Lines from the line with "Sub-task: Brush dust" to the line with "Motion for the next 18" in the entries below, and only those, must be output exactly, with both ends included.

*** EXTRACTED INFORMATION Section Begins ***

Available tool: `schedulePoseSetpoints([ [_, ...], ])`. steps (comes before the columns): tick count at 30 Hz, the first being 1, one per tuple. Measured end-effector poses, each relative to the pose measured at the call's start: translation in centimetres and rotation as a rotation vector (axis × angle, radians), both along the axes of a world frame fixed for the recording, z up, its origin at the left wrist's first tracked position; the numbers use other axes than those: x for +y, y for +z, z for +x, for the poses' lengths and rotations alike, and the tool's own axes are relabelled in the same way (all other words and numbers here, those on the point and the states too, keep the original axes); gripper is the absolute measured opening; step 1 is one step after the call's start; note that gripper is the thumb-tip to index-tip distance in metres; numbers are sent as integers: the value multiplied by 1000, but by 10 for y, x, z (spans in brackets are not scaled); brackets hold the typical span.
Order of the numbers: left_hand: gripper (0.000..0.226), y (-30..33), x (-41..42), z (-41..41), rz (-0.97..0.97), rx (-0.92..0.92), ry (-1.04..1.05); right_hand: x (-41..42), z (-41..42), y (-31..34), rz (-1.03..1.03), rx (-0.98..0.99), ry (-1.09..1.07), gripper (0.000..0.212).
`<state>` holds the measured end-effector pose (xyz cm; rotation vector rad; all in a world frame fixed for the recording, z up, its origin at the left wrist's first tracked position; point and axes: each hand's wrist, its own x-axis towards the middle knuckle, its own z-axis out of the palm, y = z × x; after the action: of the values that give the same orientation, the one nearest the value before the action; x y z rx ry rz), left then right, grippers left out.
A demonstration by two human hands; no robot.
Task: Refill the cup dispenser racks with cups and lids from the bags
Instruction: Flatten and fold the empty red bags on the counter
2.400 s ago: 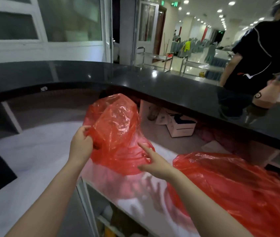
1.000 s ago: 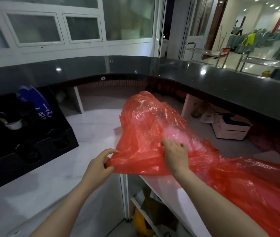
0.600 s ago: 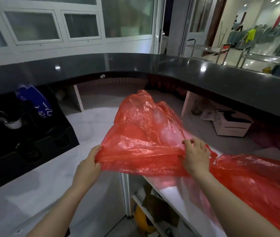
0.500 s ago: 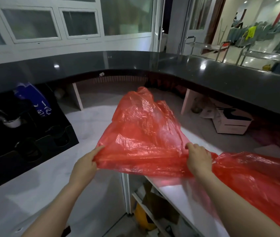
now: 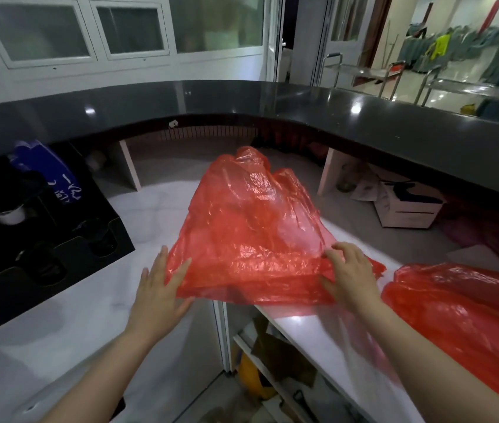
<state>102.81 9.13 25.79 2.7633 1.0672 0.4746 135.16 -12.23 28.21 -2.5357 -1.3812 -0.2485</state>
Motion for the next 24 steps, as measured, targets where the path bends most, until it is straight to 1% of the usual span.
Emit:
schedulePoseSetpoints([
  [2, 87, -5, -1, 3, 92, 85, -114, -9, -6, -12, -83, 75, 12, 52],
  [4, 88, -14, 5, 9, 58, 216, -175, -16, -9, -24, -113, 146, -4, 58],
  [5, 87, -19, 9, 12, 29, 265, -172, -18, -9, -28, -83, 218, -13, 61],
  [7, 85, -27, 17, 16, -21, 305, -139, -21, -10, -29, 28, 424, -35, 67],
  [8, 84, -30, 20, 18, -47, 312, -128, -23, -9, -30, 89, 501, -50, 65],
  [9, 83, -32, 23, 18, -67, 323, -123, -24, -7, -30, 147, 528, -75, 58],
  [10, 81, -34, 26, 19, -76, 337, -119, -26, -5, -30, 198, 492, -115, 50],
  [11, 79, -36, 29, 19, -80, 346, -117, -27, -2, -30, 235, 422, -174, 46],
  [13, 73, -36, 35, 21, -86, 330, -120, -28, 4, -28, 237, 319, -321, 53],
  [15, 68, -35, 41, 22, -98, 288, -131, -28, 12, -22, 104, 336, -429, 62],
  [16, 66, -34, 44, 23, -110, 257, -134, -28, 17, -20, 23, 361, -459, 62],
  [18, 62, -32, 48, 26, -152, 153, -93, -25, 26, -17, -85, 366, -477, 49],
  [19, 61, -31, 51, 26, -164, 111, -54, -23, 30, -13, -93, 351, -478, 40],
  [21, 60, -28, 58, 27, -165, 78, 5, -20, 37, -5, -12, 345, -525, 32],
  [24, 64, -25, 70, 24, -119, 103, 22, -18, 45, 6, 192, 382, -614, 29],
])
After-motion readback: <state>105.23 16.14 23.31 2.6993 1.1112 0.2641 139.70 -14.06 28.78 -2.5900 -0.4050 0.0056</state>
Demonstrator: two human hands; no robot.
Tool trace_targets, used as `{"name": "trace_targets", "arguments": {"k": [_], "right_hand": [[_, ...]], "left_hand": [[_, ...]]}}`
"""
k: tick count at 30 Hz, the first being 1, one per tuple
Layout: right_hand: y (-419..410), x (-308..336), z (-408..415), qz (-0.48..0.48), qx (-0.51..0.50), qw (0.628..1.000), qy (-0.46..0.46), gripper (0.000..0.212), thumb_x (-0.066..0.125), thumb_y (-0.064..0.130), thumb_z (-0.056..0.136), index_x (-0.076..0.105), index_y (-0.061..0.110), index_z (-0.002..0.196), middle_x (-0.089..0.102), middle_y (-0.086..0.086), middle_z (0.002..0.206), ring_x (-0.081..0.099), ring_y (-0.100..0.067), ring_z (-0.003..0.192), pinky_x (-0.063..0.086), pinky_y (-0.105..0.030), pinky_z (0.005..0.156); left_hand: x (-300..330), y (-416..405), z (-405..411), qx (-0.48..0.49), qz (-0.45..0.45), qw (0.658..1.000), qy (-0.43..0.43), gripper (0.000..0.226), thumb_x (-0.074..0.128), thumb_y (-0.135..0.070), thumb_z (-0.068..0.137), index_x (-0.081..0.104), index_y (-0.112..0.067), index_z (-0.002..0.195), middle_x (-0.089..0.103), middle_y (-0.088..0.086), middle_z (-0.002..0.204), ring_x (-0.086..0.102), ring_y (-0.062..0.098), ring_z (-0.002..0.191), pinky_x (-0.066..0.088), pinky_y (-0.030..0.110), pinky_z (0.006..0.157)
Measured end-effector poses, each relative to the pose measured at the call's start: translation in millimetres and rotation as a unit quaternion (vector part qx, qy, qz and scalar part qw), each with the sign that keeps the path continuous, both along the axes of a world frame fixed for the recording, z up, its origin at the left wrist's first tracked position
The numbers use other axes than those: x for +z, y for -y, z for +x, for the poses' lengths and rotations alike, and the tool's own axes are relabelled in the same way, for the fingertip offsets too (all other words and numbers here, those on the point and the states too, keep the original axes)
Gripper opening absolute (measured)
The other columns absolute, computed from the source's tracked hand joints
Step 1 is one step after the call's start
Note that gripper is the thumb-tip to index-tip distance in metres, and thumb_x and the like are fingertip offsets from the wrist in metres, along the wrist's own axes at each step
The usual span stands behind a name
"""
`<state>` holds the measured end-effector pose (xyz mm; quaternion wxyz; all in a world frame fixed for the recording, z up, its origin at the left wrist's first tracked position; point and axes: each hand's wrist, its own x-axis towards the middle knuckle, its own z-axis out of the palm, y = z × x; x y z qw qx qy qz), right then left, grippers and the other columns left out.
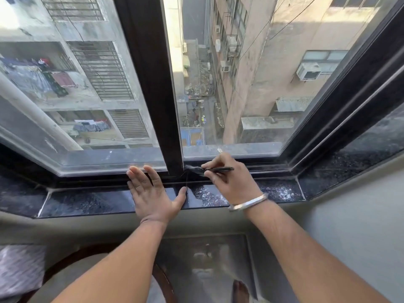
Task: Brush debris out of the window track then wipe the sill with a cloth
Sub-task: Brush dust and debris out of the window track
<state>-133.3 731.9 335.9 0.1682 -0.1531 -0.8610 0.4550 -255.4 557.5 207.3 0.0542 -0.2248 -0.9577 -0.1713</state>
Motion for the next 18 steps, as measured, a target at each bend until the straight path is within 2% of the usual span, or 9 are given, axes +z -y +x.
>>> {"name": "trace_targets", "arguments": {"k": [3, 5, 8, 11, 13, 14, 16, 18], "right_hand": [[-37, 14, 9, 0.044, 0.034, 0.994, 0.094, 0.016, 0.073, 0.010, 0.083, 0.059, 0.015, 0.090, 0.075, -0.004, 0.095, 0.071, -0.017, 0.088, 0.057, -0.040, 0.083], [-61, 24, 17, 0.082, 0.020, 0.984, 0.157, 0.017, 0.075, 0.016, 0.082, 0.059, 0.018, 0.088, 0.076, -0.003, 0.095, 0.071, -0.017, 0.087, 0.057, -0.040, 0.084], [-94, 43, 32, 0.197, -0.058, 0.945, 0.254, 0.020, 0.074, 0.030, 0.083, 0.058, 0.019, 0.088, 0.075, -0.005, 0.090, 0.069, -0.025, 0.088, 0.055, -0.040, 0.082], [-106, 59, 56, 0.275, -0.141, 0.901, 0.304, 0.023, 0.071, 0.032, 0.084, 0.055, 0.017, 0.089, 0.072, -0.012, 0.083, 0.066, -0.035, 0.082, 0.054, -0.043, 0.075], [-94, 66, 69, 0.322, -0.177, 0.888, 0.276, 0.021, 0.070, 0.031, 0.084, 0.053, 0.019, 0.088, 0.071, -0.014, 0.078, 0.065, -0.038, 0.073, 0.055, -0.043, 0.066], [-82, 68, 73, 0.325, -0.182, 0.897, 0.237, 0.021, 0.071, 0.031, 0.083, 0.053, 0.020, 0.087, 0.071, -0.012, 0.075, 0.065, -0.038, 0.070, 0.055, -0.041, 0.063], [-52, 70, 71, 0.275, -0.152, 0.939, 0.141, 0.022, 0.074, 0.031, 0.080, 0.056, 0.023, 0.088, 0.074, -0.005, 0.075, 0.068, -0.033, 0.067, 0.055, -0.038, 0.060], [-21, 65, 56, 0.182, -0.077, 0.976, 0.087, 0.022, 0.074, 0.029, 0.081, 0.055, 0.025, 0.090, 0.076, -0.001, 0.083, 0.071, -0.028, 0.074, 0.057, -0.040, 0.066]], "left_hand": [[-1, 0, -1, 0.001, -0.001, 1.000, -0.005, 0.122, 0.037, -0.079, 0.074, -0.018, -0.005, 0.154, -0.016, 0.033, 0.159, -0.016, 0.045, 0.150, 0.000, 0.056, 0.123], [-1, 0, -1, 0.002, 0.000, 1.000, -0.005, 0.122, 0.037, -0.079, 0.074, -0.019, -0.006, 0.154, -0.017, 0.033, 0.159, -0.016, 0.045, 0.150, 0.001, 0.057, 0.122], [-2, 0, -2, 0.002, 0.000, 1.000, -0.004, 0.122, 0.037, -0.079, 0.074, -0.019, -0.006, 0.154, -0.019, 0.033, 0.159, -0.017, 0.045, 0.149, 0.004, 0.059, 0.122], [-3, 1, -2, 0.001, 0.002, 1.000, -0.007, 0.122, 0.038, -0.079, 0.074, -0.018, -0.006, 0.154, -0.020, 0.032, 0.159, -0.016, 0.045, 0.150, 0.003, 0.058, 0.122], [-4, 1, -3, 0.001, 0.002, 1.000, -0.008, 0.123, 0.039, -0.079, 0.073, -0.017, -0.006, 0.154, -0.020, 0.032, 0.159, -0.017, 0.045, 0.150, 0.003, 0.058, 0.122], [-4, 1, -3, 0.001, 0.001, 1.000, -0.008, 0.123, 0.038, -0.079, 0.074, -0.017, -0.005, 0.154, -0.020, 0.032, 0.159, -0.016, 0.045, 0.150, 0.003, 0.058, 0.122], [-5, 1, -3, 0.002, -0.002, 1.000, -0.009, 0.123, 0.038, -0.079, 0.074, -0.017, -0.005, 0.154, -0.020, 0.032, 0.159, -0.016, 0.046, 0.150, 0.004, 0.059, 0.122], [-5, 1, -3, 0.000, -0.004, 1.000, -0.009, 0.122, 0.038, -0.079, 0.074, -0.017, -0.005, 0.154, -0.019, 0.033, 0.159, -0.015, 0.046, 0.149, 0.003, 0.059, 0.122]]}}
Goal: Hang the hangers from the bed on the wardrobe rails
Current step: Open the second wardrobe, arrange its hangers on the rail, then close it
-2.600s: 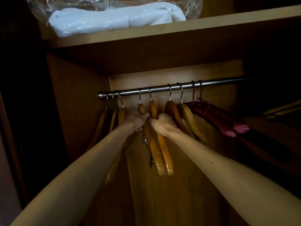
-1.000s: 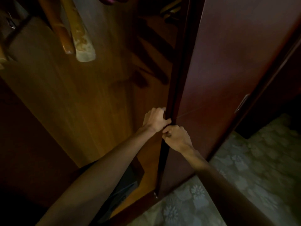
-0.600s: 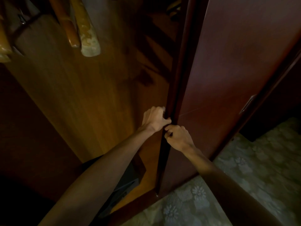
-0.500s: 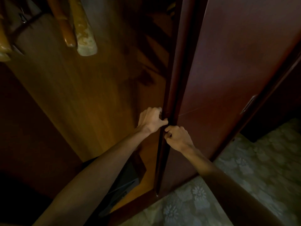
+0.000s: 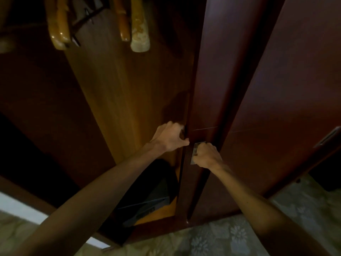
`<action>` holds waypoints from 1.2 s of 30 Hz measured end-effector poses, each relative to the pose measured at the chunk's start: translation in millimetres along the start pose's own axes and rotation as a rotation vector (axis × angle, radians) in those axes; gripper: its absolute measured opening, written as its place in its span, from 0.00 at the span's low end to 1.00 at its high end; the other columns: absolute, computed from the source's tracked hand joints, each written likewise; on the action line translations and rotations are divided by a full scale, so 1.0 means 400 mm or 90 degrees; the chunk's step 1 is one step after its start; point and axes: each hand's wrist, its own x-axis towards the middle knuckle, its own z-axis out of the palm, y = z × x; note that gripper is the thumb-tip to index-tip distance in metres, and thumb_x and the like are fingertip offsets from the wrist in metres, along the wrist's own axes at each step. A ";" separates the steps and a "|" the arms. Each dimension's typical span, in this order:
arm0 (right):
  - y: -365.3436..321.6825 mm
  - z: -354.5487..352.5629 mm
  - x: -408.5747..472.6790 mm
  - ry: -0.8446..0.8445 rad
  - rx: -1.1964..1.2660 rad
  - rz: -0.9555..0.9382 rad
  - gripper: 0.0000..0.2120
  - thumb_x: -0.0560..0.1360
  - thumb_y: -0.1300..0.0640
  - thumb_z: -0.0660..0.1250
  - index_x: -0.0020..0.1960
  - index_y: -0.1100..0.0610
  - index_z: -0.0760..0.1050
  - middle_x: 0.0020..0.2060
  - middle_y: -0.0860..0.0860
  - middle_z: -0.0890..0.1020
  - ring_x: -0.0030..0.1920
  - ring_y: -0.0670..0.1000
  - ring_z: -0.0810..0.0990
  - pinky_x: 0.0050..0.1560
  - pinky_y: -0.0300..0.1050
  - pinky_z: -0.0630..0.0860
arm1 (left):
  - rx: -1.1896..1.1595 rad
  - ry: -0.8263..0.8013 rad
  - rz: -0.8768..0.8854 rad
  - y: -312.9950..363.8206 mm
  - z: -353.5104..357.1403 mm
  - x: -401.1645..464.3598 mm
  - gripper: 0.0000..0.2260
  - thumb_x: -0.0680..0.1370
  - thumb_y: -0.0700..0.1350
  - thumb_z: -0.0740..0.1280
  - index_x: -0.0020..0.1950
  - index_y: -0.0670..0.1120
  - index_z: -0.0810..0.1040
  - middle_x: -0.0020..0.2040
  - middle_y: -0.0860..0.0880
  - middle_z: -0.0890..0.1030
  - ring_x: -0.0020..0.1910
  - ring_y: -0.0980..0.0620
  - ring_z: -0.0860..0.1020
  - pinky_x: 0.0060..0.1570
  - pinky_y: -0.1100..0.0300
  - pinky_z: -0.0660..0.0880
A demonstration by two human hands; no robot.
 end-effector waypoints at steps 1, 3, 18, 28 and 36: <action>-0.005 0.005 0.002 -0.001 0.008 -0.008 0.11 0.73 0.59 0.68 0.33 0.53 0.71 0.38 0.52 0.81 0.43 0.55 0.85 0.43 0.47 0.82 | 0.020 -0.032 -0.011 -0.011 -0.009 -0.005 0.12 0.75 0.59 0.69 0.47 0.52 0.83 0.42 0.55 0.84 0.41 0.56 0.81 0.45 0.53 0.81; -0.019 0.017 -0.002 -0.015 0.025 -0.013 0.12 0.74 0.55 0.68 0.32 0.53 0.72 0.34 0.51 0.82 0.38 0.53 0.85 0.42 0.48 0.84 | 0.047 -0.080 -0.029 -0.028 -0.022 -0.017 0.13 0.75 0.60 0.68 0.42 0.50 0.83 0.38 0.54 0.83 0.38 0.55 0.81 0.43 0.54 0.81; -0.198 0.124 -0.028 -0.127 0.091 -0.134 0.09 0.74 0.55 0.68 0.39 0.60 0.79 0.31 0.53 0.84 0.28 0.48 0.85 0.34 0.46 0.83 | 0.115 -0.141 -0.111 -0.169 -0.125 -0.182 0.18 0.79 0.57 0.65 0.39 0.45 0.80 0.33 0.51 0.81 0.31 0.56 0.79 0.32 0.57 0.78; -0.359 0.183 -0.079 -0.164 0.036 -0.250 0.14 0.74 0.49 0.71 0.34 0.55 0.75 0.38 0.52 0.82 0.39 0.55 0.84 0.41 0.51 0.83 | 0.127 -0.093 -0.199 -0.271 -0.186 -0.319 0.21 0.80 0.53 0.64 0.29 0.47 0.73 0.27 0.49 0.75 0.24 0.53 0.71 0.28 0.62 0.67; -0.487 0.243 -0.091 -0.180 -0.011 -0.290 0.11 0.72 0.50 0.72 0.39 0.57 0.77 0.43 0.53 0.83 0.41 0.55 0.84 0.43 0.49 0.83 | 0.113 -0.032 -0.287 -0.352 -0.221 -0.423 0.23 0.80 0.59 0.60 0.45 0.42 0.83 0.43 0.46 0.86 0.41 0.48 0.84 0.40 0.54 0.80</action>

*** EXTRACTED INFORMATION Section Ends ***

RESPONSE TO THE TASK:
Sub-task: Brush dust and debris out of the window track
<state>-133.3 731.9 335.9 0.1682 -0.1531 -0.8610 0.4550 -255.4 557.5 207.3 0.0542 -0.2248 -0.9577 -0.1713</state>
Motion for the next 18 steps, as measured, a target at each bend until the straight path is within 2% of the usual span, or 9 are given, axes +z -y +x.

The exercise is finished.